WHAT YOU ARE ASKED TO DO:
Pull out every line in the data that has the string "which" in it.

PROVIDED DATA:
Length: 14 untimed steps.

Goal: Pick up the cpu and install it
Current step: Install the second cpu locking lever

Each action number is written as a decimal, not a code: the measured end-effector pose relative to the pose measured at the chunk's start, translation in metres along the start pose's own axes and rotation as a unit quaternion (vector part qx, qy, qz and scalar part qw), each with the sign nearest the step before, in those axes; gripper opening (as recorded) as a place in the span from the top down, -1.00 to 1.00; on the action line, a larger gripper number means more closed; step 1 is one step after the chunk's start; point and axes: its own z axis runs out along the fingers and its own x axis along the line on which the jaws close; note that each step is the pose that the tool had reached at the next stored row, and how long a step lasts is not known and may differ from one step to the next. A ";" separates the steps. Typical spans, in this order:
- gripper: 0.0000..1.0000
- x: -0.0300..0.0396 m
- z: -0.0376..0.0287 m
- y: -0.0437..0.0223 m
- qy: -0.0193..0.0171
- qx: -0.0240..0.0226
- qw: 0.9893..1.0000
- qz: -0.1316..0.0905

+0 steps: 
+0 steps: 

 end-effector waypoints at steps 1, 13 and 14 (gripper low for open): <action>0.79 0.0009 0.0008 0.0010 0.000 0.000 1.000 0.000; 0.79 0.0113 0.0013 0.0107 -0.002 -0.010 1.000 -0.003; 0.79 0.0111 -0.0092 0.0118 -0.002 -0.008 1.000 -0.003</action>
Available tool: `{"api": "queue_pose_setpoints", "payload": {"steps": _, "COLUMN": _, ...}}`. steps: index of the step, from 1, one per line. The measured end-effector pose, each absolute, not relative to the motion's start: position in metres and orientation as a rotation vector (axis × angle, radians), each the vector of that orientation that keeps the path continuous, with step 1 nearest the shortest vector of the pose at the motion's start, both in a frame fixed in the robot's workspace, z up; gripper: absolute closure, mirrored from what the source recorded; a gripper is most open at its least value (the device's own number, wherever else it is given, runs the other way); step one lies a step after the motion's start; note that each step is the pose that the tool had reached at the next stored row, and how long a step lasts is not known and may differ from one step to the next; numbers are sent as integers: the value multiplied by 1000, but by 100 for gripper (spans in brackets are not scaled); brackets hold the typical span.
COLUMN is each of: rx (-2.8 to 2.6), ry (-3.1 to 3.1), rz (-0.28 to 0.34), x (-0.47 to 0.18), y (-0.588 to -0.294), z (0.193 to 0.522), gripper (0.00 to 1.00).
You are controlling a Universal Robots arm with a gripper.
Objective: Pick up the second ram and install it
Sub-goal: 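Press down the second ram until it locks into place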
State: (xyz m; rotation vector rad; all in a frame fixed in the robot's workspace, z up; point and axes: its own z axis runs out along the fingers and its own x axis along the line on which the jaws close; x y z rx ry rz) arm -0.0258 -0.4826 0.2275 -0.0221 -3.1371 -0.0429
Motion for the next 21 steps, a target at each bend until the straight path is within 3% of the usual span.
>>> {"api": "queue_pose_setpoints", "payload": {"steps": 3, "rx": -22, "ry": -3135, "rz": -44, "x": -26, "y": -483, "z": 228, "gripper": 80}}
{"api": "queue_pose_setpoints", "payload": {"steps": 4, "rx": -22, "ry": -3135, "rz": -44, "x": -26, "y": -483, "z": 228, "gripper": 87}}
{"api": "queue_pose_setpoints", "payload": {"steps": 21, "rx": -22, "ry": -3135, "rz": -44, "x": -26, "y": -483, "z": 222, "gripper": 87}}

SOLUTION FOR THIS EXERCISE:
Each action number is written as a decimal, not a code: the measured end-effector pose relative to the pose measured at the chunk's start, translation in metres along the start pose's own axes and rotation as a unit quaternion (vector part qx, qy, qz and scalar part qw), each with the sign nearest the step before, in those axes; gripper opening (as recorded) as a place in the span from the top down, -1.00 to 1.00; on the action line, a larger gripper number means more closed; step 1 is one step after the chunk's start; point and axes: its own z axis runs out along the fingers and its own x axis along the line on which the jaws close; note that each step is the pose that the tool had reached at the next stored row, and how long a step lasts is not known and may differ from one step to the next. A ";" separates the steps. Typical spans, in this order:
State: (xyz m; rotation vector rad; all in a frame fixed in the robot's workspace, z up; point and axes: its own z axis runs out along the fingers and its own x axis along the line on which the jaws close; x y z rx ry rz) arm -0.0258 -0.4826 0.2275 -0.0221 -3.1371 -0.0429

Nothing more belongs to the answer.